• Prompt: Using the listing, copy each whole line that features "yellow".

• Data in this exercise:
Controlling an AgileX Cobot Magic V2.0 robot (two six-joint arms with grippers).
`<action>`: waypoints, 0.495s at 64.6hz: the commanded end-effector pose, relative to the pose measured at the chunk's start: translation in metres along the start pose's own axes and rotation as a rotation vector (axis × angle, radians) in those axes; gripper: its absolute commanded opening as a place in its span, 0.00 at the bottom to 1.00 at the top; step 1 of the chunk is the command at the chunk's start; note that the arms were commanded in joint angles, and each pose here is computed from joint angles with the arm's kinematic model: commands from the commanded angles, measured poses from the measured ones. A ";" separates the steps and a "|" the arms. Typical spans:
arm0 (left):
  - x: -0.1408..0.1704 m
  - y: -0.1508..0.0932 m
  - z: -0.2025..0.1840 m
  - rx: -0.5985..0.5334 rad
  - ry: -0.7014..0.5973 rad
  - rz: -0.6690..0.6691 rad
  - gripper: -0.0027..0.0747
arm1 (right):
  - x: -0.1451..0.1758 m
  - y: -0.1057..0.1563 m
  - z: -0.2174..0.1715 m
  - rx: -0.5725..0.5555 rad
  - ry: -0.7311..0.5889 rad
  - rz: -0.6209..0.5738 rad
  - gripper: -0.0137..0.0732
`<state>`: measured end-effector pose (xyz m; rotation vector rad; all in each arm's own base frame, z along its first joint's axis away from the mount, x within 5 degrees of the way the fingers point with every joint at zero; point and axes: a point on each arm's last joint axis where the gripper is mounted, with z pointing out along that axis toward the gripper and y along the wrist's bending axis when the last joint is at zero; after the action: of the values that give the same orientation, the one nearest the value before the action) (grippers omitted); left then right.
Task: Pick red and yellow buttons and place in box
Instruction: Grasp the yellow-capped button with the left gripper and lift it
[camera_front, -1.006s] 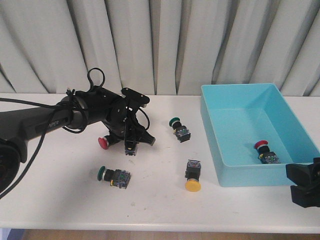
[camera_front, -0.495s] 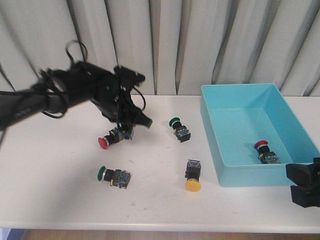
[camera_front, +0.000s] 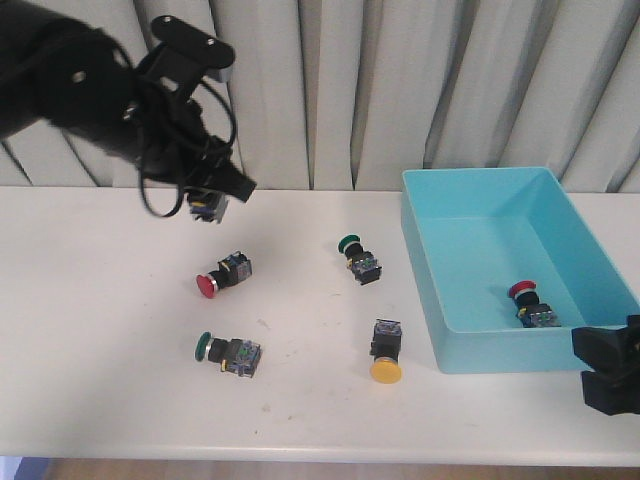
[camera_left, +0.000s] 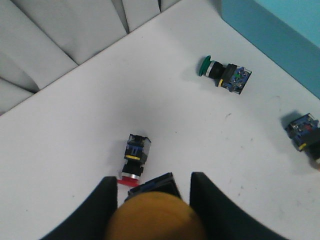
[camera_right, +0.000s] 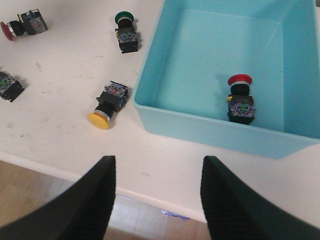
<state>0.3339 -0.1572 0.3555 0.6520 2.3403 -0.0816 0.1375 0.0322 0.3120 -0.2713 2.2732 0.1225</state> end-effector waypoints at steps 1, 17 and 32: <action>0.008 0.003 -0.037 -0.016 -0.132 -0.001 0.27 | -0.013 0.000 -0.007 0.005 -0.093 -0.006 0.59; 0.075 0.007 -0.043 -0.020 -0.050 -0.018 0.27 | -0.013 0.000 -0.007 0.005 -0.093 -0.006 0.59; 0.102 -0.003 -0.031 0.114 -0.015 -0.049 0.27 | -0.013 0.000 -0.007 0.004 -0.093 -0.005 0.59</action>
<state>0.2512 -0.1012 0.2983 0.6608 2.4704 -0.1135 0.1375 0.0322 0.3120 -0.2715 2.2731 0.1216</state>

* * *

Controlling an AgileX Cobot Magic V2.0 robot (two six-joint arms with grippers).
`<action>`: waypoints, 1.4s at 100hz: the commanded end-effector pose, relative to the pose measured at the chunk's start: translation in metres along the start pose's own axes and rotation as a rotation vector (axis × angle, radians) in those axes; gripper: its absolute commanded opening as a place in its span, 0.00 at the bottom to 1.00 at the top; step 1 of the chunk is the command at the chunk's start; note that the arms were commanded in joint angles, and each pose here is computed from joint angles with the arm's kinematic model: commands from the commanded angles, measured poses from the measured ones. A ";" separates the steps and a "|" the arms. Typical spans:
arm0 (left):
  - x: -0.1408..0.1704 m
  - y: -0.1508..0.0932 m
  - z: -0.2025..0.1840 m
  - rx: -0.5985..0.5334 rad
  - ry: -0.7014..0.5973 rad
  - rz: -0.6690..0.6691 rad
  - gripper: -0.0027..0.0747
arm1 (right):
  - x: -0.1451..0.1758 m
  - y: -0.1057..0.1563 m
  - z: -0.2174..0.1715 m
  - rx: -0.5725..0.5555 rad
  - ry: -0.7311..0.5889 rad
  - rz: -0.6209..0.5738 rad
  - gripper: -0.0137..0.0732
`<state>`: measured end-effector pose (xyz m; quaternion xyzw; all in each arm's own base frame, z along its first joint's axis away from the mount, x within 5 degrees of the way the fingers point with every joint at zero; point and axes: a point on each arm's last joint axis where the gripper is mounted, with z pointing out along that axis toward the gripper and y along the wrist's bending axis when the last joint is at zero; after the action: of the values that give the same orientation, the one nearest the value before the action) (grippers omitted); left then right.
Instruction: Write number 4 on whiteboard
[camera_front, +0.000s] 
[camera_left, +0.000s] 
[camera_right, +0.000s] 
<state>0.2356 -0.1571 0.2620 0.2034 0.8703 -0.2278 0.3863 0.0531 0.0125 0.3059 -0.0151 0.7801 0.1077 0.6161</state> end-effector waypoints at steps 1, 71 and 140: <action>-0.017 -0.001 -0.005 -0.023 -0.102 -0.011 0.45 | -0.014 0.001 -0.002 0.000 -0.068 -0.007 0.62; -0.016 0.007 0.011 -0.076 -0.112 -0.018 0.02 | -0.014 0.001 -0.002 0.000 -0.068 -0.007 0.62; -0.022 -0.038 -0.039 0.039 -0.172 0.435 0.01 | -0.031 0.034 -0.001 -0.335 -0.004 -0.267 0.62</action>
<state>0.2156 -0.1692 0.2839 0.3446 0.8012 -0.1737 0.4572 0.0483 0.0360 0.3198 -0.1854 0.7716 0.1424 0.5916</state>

• Answer:
Task: Pick red and yellow buttons and place in box
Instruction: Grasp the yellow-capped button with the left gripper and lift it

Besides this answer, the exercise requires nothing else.